Gilani also said he was not part of al-Qaeda. “Why should I be part of it? I don't, I just - I'm a reformer, educationist. And I am not part of anybody.” He also said he didn’t know bin Laden, and has never met him.
“I mean, I keep to myself. And I do what I think is best for the people who follow me. First is peace. You know, another is they should work hard for a living. And they should be honest, good, trustworthy. That's all I told them. I know- if anybody does anything wrong, why blame me? Will you blame the pope if somebody, some Christian, does something wrong?”
Gilani says that he is used to being a suspect whenever there is a terrorist act against the U.S. He wanted to talk about what he sees as the most serious threat to the world, why bad things happen in America, including acts of terrorism. These bad things, he says, are caused by invisible forces.
“There are beings who are not visible to you,” he says. “But they inhabit this earth. And they are damaging, causing psychotic diseases, fits, epilepsies. And controlling the agents, controlling the human beings.”
Gilani says he can control those evil forces.
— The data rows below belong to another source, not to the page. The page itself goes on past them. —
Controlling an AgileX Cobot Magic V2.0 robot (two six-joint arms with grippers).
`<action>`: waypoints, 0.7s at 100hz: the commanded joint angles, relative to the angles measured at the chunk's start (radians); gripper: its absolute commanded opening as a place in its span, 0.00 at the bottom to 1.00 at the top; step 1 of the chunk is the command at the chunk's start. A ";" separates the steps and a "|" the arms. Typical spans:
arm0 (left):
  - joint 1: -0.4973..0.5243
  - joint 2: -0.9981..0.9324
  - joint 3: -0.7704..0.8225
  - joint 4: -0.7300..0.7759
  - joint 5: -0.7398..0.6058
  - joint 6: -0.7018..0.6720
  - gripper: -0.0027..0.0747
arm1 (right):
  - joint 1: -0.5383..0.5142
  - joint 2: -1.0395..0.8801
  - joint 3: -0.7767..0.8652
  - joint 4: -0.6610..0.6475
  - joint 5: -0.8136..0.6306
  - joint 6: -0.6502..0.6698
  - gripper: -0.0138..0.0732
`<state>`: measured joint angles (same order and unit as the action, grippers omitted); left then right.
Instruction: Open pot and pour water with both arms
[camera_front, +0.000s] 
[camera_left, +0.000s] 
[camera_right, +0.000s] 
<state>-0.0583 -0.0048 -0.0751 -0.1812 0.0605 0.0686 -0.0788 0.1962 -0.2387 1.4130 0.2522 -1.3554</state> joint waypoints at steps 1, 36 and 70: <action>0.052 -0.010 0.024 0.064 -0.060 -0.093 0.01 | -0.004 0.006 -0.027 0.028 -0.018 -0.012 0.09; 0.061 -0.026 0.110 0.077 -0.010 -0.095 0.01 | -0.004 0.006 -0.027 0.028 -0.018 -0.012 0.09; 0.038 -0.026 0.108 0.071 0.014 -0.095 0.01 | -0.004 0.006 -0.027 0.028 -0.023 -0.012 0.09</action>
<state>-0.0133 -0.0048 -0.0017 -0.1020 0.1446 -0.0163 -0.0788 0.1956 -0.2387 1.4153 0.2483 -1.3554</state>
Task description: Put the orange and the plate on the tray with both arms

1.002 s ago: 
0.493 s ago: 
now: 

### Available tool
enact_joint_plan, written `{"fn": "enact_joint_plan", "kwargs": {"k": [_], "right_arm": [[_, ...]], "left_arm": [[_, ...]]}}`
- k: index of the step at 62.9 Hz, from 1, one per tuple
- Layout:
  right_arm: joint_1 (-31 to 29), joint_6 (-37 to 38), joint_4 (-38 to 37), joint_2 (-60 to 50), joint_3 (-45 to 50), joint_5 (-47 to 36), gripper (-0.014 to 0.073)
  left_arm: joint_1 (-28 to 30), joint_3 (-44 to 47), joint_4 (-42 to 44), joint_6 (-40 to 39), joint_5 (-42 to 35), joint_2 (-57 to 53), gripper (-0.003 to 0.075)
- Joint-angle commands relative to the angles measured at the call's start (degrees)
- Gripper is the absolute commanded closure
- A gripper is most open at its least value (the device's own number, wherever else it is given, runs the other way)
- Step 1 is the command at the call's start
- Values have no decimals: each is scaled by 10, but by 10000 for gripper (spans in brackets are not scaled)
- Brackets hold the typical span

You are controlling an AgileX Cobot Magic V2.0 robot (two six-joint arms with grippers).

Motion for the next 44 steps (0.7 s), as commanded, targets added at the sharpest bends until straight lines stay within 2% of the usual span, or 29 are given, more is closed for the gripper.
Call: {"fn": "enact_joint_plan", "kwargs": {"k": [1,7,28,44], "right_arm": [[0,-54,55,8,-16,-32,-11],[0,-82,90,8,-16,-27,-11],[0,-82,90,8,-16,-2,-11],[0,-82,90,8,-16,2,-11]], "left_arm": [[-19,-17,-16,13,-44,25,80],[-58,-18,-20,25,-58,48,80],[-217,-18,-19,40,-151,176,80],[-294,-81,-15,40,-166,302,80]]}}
He says that he is not a threat to the U.S., but could be its salvation.
To understand why, he points to an American television show “The X-Files.” He says the mind control and evil influence that aliens wield over human beings in the program is much like the power of the invisible forces he believes in.
“What is an X-file? Most of things - could have happened or will happen,” Gilani said. “Human beings can be made to do things against their will. They can be made to commit crimes. They can made to go and kill people. You know? And all your missiles, all your rockets, space ships go up. And electronics, they can be damaged, influenced, and misdirected through the agencies of gin beings.”
Muslims all over the world also believe in these invisible evil forces that are described in the Koran. The sheik feels that these forces are a much bigger threat to the U.S. than terrorism. He says the United States should thank him for passing on his message about the invisible world instead of accusing him of terrorism.
Gilani says that his followers are not anti-American. “In America, the Muslims are better than any part of the world,” he says. “They have more freedom. They are more facilities of life. Where will they go? OK, they do something wrong, where will they go? I don't want them. That's their country. The American Muslims are better off in America than anywhere else. And they will never do anything wrong against their country. That is my directive to you and to them.”
This is not exactly the marching orders you would expect from a man who had been listed in the United States report on terrorism. But Gilani and his followers, in fact, were taken off the list two years ago. And Gilani’s praise for the United States seems to set him apart from so many others in Pakistan.
While Crile was there, it was confirmed that Pearl had been killed. To Khawaja, Pearl’s murder represented a new level of anger moving through the world of militant Muslims. He said that Americans were no longer safe in Pakistan.
“My people did not like my roaming around with you, also. They would always tell me that ‘you're making a mistake. These people are no good.’ And I am telling you, I fear that for your security and safety here. Because I don't think so, you are very safe. This is why my even family today, told me to request you to go back.”